#### The problem:
Go through the material below and copy each line exactly.

▬▬▬▬▬▬▬▬▬▬

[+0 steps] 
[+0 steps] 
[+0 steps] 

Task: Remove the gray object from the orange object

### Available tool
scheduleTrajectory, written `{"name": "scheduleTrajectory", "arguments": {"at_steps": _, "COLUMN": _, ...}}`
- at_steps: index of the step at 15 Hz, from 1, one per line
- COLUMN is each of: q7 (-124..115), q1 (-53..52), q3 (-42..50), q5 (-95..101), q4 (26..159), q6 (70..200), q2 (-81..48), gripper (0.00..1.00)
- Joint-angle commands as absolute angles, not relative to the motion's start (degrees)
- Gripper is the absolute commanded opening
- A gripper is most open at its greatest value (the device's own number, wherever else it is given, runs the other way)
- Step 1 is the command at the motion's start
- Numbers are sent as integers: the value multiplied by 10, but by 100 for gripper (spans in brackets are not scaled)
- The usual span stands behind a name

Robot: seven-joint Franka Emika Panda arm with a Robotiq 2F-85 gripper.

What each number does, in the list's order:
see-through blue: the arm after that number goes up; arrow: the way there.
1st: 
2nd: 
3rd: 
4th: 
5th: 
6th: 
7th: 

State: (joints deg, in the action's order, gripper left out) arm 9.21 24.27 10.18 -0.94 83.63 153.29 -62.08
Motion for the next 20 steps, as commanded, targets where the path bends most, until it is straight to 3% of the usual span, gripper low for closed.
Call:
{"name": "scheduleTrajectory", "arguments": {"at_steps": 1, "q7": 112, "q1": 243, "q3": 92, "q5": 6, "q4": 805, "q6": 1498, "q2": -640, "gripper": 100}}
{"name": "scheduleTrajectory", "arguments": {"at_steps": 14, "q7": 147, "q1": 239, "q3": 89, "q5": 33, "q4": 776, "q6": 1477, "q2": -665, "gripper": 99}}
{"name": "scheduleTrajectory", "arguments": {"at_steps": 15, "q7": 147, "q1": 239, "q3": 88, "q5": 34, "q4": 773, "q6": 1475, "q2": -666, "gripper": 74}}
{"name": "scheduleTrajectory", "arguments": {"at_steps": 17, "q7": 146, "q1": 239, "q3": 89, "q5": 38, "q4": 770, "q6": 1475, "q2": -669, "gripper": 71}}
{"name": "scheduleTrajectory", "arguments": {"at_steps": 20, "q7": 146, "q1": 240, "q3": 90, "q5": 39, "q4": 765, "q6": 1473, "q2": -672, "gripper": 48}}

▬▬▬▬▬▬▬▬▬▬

#### Solution:
[+0 steps] 
[+0 steps] 
[+0 steps] 

Task: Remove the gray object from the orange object

### Available tool
scheduleTrajectory, written `{"name": "scheduleTrajectory", "arguments": {"at_steps": _, "COLUMN": _, ...}}`
- at_steps: index of the step at 15 Hz, from 1, one per line
- COLUMN is each of: q7 (-124..115), q1 (-53..52), q3 (-42..50), q5 (-95..101), q4 (26..159), q6 (70..200), q2 (-81..48), gripper (0.00..1.00)
- Joint-angle commands as absolute angles, not relative to the motion's start (degrees)
- Gripper is the absolute commanded opening
- A gripper is most open at its greatest value (the device's own number, wherever else it is given, runs the other way)
- Step 1 is the command at the motion's start
- Numbers are sent as integers: the value multiplied by 10, but by 100 for gripper (spans in brackets are not scaled)
- The usual span stands behind a name

Robot: seven-joint Franka Emika Panda arm with a Robotiq 2F-85 gripper.

What each number does, in the list's order:
see-through blue: the arm after that number goes up; arrow: the way there.
1st: 
2nd: 
3rd: 
4th: 
5th: 
6th: 
7th: 

State: (joints deg, in the action's order, gripper left out) arm 9.21 24.27 10.18 -0.94 83.63 153.29 -62.08
Motion for the next 20 steps, as commanded, targets where the path bends most, until it is straight to 3% of the usual span, gripper low for closed.
Call:
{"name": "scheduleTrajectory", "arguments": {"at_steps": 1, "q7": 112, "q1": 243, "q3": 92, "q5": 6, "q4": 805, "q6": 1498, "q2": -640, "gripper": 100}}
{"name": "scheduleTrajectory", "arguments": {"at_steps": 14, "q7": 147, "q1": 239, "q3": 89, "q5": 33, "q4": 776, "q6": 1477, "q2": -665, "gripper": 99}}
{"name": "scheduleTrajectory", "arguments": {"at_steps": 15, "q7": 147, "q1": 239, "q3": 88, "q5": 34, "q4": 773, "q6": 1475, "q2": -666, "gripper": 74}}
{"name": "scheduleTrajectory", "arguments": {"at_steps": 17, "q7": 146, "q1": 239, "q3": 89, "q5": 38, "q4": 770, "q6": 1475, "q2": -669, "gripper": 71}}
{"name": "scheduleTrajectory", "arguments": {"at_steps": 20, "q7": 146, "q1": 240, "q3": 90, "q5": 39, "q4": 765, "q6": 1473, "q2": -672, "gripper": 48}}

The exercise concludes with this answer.